There was a reason for that phrasing, and I trust you adjusted for it.
(I expect brutally honest to warn that the honesty reflects poorly on someone else. “I must admit” would “to be honest” make me expect a more self-reflective admission.)
You might be able to expand the second point as an indication of signaling by the authors. If you want to appear sorry when you were aggressor you may take more blame than is necessary in order to appease those you harmed.
I was momentarily puzzled by your use of the phrase “English students”. Mainly because it is also used for people studying English.
Pedantically it should probably be English and Welsh (or whoever the pamphlet covered, I doubt it is just England). In the media the more wordy “students in England” is used to avoid confusion.
Did not downvote.
Could you make the connection to rationality more explicit? (I don’t mean in the post necessarily; a reply here in the comments would satisfy me.)
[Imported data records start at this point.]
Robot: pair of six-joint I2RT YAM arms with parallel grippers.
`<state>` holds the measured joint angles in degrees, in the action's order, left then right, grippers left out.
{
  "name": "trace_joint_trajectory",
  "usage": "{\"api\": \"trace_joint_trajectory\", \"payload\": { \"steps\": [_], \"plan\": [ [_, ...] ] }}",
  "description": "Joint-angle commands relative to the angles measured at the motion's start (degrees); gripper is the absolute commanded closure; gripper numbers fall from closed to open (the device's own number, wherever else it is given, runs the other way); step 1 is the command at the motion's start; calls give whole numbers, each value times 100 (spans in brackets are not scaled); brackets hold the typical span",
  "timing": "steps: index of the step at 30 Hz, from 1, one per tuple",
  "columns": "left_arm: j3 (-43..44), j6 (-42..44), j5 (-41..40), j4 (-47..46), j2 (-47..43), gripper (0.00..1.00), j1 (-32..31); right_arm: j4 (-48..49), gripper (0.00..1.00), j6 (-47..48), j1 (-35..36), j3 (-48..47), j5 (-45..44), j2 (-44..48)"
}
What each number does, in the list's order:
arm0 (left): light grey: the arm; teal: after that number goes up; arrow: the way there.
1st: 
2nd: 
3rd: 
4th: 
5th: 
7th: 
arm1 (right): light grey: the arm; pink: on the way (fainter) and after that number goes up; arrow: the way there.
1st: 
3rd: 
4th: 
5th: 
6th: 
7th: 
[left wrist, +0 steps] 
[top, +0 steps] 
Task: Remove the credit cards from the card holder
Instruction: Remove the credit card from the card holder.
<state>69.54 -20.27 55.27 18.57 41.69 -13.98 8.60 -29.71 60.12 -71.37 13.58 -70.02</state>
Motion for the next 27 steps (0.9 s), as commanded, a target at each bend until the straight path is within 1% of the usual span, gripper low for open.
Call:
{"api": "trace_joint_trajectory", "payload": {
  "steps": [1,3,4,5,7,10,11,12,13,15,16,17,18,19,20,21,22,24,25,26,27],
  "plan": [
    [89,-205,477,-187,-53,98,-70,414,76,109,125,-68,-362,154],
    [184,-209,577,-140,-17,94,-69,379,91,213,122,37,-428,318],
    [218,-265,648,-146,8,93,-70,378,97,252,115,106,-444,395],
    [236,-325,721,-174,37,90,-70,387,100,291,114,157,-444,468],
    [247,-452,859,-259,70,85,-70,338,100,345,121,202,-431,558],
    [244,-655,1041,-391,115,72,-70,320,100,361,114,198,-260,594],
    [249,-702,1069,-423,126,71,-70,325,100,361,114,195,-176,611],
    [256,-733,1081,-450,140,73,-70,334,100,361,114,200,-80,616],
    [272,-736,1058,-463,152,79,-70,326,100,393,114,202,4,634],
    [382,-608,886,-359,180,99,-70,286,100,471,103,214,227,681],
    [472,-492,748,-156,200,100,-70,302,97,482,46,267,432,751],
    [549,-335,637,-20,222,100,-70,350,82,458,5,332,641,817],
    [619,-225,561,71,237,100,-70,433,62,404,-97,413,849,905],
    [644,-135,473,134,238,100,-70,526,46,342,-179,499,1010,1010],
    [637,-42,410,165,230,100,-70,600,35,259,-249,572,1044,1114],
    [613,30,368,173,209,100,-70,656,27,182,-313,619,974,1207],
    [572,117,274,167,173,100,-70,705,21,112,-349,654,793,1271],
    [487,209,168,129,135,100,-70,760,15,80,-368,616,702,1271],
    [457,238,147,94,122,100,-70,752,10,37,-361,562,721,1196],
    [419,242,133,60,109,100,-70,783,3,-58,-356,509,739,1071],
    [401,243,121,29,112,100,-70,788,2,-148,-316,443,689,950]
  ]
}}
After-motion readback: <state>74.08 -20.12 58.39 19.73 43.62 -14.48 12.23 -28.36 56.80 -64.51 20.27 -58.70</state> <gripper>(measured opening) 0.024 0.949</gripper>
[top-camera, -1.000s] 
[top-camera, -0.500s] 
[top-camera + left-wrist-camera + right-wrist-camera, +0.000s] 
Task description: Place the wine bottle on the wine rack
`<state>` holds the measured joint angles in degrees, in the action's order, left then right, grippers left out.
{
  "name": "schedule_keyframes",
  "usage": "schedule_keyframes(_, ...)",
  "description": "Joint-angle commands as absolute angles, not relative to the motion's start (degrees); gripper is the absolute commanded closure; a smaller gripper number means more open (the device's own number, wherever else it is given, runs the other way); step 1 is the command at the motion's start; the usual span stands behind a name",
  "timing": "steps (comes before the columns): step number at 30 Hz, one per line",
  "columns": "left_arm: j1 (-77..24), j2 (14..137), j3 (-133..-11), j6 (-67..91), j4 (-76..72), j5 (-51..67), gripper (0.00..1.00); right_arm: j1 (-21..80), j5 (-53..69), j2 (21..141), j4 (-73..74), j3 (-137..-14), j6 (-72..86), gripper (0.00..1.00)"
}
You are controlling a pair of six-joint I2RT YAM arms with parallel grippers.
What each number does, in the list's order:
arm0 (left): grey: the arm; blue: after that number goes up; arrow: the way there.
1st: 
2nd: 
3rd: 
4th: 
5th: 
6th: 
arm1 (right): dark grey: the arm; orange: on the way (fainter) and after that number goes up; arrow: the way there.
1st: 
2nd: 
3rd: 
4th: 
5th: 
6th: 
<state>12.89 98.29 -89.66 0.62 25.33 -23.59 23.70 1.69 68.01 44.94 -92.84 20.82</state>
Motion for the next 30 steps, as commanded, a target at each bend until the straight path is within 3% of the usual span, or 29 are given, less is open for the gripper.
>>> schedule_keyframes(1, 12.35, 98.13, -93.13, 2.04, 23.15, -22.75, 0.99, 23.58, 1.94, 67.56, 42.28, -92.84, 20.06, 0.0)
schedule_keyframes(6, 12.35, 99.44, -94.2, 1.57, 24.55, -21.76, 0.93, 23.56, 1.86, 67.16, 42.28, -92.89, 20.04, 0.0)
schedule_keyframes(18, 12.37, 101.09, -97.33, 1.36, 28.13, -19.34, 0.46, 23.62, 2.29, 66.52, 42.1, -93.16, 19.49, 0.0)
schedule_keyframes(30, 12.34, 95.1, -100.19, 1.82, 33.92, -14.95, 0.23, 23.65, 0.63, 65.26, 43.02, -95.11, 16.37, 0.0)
I wanted to see if reading a list of common errors could reveal common ways of making errors.
I’m frankly peeved that I went to the trouble of finding this difficult-to-obtain book that sounded relevant to LW, reading it, and summarizing it, just to get instantly karma-slammed for my troubles.
Ahh! That makes much more sense. The best version of this in the post is:
Which I took to mean that the focus was only on the pamphlet and not that this was part of some bigger project/test/idea or whatever.